Giono décrit alors l’épopée de ce cholérique qui est captivé par le spectacle qui se déroule dans son corps : « Mais voilà d’énormes globes de feu qui débordent pesamment du cratère, des nuages incandescents qui remplacent le ciel. Votre cholérique est prodigieusement intéressé. Son seul but est d’en connaître plus. […] Son sang se retire. Son sang se précipite sur les lieux du spectacle. Il ne veut pas en perdre une bouchée ». Si la catastrophe est cause de souffrance, elle possède aussi sa force de fascination pétrifiante, faisant croire qu’elle serait détentrice de « la vérité ». Cette conception exaltante – ce « sursaut d’orgueil » – porte l’individu à la hauteur d’un enjeu métaphysique, aux conséquences sordides, comme on le voit dans le chapitre où Angelo se trouve à Manosque, ville de l’auteur, et dont il montre les habitants en proie à la peur et assoiffés de lynchages. Après l’Occupation, Giono avait des comptes à régler avec les autres Manosquins.

 

EN REVENIR

 

Devant cette force mortifère, le vieux médecin ménage la possibilité d’un ressaisissement de la part du cholérique. Parlant au jeune couple chaste devant lui, il n’évoque pas de remèdes matériels mais un principe moral : « […] il faudrait se faire préférer, offrir plus que ne donne ce sursaut d’orgueil : en un mot être plus fort, ou plus beau, ou plus séduisant que la mort ». Le choléra exerce son emprise en diffusant un sentiment de grandeur qui commande au malade : le cataclysme est de l’ordre d’un fantasme et d’une passion destructrice. Or pour y faire face, le médecin ne prône pas une hypothétique ou idéale rationalité retrouvée, mais l’adoption d’un autre fantasme soutenu, ici, par le lien amoureux : une adhésion qui sera suffisamment forte pour inciter le cholérique à se raccrocher à la vie.
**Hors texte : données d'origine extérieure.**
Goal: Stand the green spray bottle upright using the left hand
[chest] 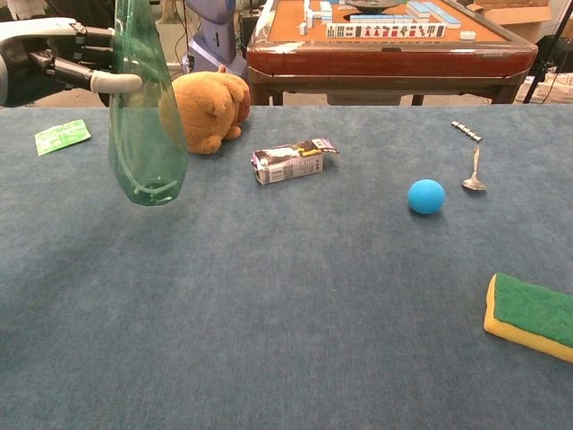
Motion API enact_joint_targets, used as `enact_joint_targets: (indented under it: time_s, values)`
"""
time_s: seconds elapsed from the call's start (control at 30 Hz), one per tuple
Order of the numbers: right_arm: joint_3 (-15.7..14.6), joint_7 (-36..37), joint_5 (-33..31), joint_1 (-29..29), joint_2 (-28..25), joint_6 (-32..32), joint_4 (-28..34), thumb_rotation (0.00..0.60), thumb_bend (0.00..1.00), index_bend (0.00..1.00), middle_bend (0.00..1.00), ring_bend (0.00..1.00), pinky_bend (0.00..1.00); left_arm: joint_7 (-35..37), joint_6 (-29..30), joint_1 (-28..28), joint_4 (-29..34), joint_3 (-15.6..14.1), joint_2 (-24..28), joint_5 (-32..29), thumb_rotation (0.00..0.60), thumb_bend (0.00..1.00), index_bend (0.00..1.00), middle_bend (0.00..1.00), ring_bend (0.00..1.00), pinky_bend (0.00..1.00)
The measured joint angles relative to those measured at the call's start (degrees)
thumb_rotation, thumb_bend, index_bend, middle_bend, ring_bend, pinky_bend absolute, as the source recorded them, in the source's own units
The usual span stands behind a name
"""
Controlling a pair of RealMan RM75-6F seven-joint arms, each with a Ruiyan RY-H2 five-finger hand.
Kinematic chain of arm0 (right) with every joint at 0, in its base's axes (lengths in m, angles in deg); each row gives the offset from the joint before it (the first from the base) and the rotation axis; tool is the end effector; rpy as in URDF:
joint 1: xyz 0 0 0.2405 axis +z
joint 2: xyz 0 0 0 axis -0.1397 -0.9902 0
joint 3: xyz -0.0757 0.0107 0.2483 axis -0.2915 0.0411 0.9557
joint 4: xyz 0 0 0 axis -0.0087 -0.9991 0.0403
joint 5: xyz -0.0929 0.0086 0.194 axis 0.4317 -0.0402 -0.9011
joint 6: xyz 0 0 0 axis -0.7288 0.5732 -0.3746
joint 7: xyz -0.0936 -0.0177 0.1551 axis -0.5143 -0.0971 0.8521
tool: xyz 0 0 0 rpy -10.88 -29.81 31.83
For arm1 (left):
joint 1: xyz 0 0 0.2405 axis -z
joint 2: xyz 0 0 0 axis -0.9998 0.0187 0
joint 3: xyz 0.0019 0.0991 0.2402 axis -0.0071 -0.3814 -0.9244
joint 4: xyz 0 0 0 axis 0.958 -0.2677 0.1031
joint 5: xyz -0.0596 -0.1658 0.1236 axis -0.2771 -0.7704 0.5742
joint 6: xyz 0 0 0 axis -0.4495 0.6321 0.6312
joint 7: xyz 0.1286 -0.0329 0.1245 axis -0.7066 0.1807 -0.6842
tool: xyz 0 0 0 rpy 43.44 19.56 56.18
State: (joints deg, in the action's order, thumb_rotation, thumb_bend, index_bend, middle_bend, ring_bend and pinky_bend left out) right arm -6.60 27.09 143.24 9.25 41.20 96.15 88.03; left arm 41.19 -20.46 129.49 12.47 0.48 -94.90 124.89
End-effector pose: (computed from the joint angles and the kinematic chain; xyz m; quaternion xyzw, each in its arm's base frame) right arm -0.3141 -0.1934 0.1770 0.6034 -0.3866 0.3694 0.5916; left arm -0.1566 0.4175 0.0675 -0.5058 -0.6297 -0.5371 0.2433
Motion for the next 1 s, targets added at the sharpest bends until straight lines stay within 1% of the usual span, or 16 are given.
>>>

Dans le roman, ce basculement se réalisera dans l’épisode où Angelo sauve Pauline : alors que celle-ci subit la séduction de la mort, le jeune hussard, saisi par « une sorte de fureur tendre », frictionne son corps, dans une transposition de l’acte d’amour.

 

CONCLUSION

 

Nous sommes donc en période de pandémie, mais en tant que phénomène médical, celle-ci paraît bien moins mortelle que celles qui ont scandé le siècle passé. Elle est bien davantage une catastrophe causée par l’humain : les malades auxquels on a refusé un traitement adéquat, l’économie détruite par le confinement non sélectif.

 

Certains voient dans notre situation un moment d’arrêt salutaire, qui permet de réévaluer nos priorités existentielles. C’est sans doute vrai. D’autres imaginent que tout sera différent « après » : que le monde changera pour devenir plus humain, plus écologique… En France, il y a lieu plutôt de noter que la caste au pouvoir depuis des décennies n’a pas l’intention de lâcher son emprise. Le seul espoir serait une prise de conscience générale de la nécessité de reconstruire la nation et la démocratie. Sur ce plan, cependant, tout reste à faire, le défi est à relever.